After Manohar Parrikar was appointed the Union Minister of Defence, Laxmikant Parsekar succeeded Parrikar as the Chief Minister of Goa. Mandrekar served as a Cabinet Minister in the government Laxmikant Parsekar and held the portfolios of Panchayats, Civil Supplies and Price Control, Water Resources, Archives & Archaeology and Art & Culture. In a cabinet reshuffle held in October 2015, Mandrekar was stripped of the Panchayats portfolio and the same was allotted to Rajendra Arlekar. Mandrekar expressed his displeasure stating that he was not consulted before discharging him of the Panchayat portfolio. He stated that while he was not upset about the portfolio being taken away, he was unhappy because he was not consulted by the Chief Minister Laxmikant Parsekar prior to the same.

In December 2016, Mandrekar was allotted the portfolio of Archives and Archeology.

Mandrekar also served as the Chairman of the Khadi and Village Industries Board.

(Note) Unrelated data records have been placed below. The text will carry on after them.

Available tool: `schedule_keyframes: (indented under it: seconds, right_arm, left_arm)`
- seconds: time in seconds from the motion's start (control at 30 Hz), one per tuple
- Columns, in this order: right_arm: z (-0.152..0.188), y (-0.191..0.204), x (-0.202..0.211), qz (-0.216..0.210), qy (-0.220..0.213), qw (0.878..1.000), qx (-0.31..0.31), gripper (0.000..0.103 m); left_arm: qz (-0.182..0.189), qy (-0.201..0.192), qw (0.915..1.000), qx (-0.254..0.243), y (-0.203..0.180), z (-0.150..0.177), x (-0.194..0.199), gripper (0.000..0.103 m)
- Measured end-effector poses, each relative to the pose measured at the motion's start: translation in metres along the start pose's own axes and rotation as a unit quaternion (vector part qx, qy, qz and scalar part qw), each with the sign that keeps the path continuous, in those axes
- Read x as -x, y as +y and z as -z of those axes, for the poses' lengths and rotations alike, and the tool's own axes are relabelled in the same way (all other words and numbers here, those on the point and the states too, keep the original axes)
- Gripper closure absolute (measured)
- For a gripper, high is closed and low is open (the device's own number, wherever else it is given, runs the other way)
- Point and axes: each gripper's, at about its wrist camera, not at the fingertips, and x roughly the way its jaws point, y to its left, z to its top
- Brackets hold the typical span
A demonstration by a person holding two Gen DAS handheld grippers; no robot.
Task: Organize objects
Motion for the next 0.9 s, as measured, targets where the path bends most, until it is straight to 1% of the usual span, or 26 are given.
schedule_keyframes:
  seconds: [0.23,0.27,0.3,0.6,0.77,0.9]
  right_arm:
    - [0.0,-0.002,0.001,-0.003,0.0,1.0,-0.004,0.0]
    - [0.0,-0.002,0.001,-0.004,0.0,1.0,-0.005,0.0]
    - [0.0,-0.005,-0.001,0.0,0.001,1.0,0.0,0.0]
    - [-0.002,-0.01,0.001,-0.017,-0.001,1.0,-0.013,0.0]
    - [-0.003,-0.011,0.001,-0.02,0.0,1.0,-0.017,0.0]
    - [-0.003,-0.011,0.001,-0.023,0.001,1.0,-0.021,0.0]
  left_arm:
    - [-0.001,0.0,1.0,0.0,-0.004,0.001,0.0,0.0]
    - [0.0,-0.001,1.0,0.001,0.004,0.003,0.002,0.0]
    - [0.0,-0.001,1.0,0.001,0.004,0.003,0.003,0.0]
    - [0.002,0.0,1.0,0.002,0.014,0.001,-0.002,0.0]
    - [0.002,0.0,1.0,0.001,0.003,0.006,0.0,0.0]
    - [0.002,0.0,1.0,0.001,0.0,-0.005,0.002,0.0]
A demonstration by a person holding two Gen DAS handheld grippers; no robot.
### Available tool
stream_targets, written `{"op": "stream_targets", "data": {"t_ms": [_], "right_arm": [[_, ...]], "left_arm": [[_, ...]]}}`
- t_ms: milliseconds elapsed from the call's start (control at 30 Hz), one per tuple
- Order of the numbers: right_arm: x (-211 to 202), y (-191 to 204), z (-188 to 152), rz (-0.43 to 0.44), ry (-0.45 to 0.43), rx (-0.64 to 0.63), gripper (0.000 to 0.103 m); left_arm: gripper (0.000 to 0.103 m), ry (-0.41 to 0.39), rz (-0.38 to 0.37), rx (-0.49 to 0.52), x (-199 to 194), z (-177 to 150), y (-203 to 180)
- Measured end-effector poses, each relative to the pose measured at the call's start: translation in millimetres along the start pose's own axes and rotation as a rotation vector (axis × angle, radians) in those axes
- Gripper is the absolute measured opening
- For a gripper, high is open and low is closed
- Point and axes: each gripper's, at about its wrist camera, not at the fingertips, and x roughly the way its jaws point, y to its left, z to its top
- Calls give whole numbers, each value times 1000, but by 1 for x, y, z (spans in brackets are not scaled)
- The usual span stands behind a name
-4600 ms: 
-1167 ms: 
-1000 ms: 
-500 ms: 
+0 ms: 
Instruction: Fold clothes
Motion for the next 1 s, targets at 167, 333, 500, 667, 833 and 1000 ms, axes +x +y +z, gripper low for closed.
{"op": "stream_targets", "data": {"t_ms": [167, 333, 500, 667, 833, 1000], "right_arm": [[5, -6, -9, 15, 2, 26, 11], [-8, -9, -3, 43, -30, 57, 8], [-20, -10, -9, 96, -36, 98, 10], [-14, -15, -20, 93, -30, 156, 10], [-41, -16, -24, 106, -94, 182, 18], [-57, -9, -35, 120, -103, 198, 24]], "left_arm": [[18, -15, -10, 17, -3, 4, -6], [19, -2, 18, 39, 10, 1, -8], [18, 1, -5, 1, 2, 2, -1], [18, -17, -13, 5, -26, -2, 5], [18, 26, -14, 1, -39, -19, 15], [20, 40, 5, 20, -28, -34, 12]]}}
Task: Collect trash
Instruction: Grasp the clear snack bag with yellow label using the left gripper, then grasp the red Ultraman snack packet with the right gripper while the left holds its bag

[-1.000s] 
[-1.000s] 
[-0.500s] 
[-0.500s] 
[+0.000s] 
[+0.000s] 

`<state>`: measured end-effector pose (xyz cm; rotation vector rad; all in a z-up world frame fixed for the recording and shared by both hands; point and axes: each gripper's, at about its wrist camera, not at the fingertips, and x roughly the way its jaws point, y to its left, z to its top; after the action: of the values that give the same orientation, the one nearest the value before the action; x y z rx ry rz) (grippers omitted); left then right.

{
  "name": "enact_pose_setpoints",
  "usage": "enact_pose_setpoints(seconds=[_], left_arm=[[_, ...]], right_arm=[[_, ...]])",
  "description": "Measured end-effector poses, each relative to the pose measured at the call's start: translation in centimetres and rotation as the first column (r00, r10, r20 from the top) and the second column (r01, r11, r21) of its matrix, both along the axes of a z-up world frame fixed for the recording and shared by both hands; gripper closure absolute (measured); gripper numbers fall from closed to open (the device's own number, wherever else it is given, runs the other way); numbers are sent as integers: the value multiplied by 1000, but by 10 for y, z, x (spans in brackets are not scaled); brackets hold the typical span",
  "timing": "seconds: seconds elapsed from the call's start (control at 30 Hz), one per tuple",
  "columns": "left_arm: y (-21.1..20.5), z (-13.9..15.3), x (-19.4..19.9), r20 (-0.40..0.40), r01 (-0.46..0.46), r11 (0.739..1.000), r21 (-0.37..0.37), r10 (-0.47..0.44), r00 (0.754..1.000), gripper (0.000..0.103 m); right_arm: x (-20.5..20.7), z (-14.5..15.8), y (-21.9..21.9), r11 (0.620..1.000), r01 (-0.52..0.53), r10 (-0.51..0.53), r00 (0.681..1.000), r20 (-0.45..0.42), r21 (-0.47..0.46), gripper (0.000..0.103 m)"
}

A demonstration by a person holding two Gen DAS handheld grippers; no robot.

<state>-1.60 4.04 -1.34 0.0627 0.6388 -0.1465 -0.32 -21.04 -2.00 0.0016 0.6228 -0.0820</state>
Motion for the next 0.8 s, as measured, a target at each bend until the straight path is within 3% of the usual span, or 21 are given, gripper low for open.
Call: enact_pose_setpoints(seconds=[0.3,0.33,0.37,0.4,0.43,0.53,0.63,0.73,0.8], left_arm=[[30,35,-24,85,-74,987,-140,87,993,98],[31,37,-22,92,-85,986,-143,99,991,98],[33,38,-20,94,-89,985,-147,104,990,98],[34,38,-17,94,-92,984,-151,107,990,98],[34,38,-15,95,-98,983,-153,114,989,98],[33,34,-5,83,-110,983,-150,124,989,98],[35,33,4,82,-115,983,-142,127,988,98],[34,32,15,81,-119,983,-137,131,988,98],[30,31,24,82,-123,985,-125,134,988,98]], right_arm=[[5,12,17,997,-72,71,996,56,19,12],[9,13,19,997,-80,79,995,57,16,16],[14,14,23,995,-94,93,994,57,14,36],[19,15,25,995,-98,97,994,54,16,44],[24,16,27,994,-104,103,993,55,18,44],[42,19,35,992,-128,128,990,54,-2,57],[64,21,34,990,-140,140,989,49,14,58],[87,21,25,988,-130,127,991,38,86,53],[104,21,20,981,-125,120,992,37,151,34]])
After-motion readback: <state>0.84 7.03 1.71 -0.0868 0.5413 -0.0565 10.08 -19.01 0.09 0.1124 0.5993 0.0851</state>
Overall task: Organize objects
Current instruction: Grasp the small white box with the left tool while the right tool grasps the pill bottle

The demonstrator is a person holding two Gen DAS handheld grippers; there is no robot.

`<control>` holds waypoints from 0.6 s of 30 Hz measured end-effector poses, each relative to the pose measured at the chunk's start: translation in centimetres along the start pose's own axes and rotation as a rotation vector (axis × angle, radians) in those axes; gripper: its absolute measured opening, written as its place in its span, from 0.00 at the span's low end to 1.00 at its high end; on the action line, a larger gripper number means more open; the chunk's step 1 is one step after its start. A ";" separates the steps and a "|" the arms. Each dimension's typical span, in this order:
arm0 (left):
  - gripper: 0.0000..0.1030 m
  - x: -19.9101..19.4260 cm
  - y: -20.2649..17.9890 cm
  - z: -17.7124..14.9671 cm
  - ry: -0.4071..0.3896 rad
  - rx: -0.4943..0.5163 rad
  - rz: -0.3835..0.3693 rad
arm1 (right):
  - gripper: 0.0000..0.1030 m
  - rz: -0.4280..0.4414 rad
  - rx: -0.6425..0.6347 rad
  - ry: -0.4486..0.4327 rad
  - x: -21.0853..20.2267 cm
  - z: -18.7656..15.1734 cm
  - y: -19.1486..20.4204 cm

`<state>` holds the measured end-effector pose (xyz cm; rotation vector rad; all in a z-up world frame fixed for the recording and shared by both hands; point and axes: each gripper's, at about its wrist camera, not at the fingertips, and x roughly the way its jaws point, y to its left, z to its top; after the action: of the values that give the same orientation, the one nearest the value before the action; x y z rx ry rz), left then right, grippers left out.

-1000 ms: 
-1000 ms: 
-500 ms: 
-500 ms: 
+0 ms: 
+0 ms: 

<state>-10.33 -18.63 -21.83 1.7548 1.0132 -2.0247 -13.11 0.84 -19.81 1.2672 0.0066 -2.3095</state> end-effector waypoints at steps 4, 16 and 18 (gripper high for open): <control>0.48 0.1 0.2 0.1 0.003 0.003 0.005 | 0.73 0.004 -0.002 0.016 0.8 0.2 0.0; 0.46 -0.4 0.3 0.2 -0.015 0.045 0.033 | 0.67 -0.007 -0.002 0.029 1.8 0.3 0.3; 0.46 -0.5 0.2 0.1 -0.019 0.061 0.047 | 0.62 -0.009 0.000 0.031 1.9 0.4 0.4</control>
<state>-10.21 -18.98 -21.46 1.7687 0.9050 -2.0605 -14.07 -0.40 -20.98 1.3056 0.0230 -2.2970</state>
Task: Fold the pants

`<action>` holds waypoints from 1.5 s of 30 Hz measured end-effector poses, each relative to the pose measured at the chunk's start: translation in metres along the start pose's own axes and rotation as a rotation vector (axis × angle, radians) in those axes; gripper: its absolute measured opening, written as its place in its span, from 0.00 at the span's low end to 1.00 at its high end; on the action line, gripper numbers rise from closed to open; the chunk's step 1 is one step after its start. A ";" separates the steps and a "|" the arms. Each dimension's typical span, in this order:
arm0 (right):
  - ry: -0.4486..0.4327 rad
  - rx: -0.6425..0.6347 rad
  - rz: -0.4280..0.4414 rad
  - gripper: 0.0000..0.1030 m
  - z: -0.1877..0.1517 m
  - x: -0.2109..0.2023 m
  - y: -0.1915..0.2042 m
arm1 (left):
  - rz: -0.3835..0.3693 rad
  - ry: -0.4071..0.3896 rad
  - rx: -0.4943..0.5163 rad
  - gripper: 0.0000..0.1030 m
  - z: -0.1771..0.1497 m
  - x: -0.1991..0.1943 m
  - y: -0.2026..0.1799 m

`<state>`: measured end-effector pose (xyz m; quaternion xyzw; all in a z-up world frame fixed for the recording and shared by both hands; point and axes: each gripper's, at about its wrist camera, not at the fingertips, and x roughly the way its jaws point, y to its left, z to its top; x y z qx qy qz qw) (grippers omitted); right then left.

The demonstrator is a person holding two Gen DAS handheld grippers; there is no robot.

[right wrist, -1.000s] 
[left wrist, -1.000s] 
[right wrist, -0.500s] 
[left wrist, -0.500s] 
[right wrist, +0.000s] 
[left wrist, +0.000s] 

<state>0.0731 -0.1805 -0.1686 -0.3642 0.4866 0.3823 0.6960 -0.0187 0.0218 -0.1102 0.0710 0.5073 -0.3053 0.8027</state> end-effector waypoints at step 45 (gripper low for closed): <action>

He was the Chairman of the Goa Meat Complex Ltd. and a member of the North Goa Zilla Panchayat.

He lost the 2017 Goa Legislative Assembly election to Goa Forward Party's Vinoda Paliencar.

He was defeated again in 2022 Goa Legislative Assembly election.

==Controversy==
As the Art & Culture Minister, Mandrekar compared Nigerians to ‘cancer’ in Goa. He later apologized for his statement.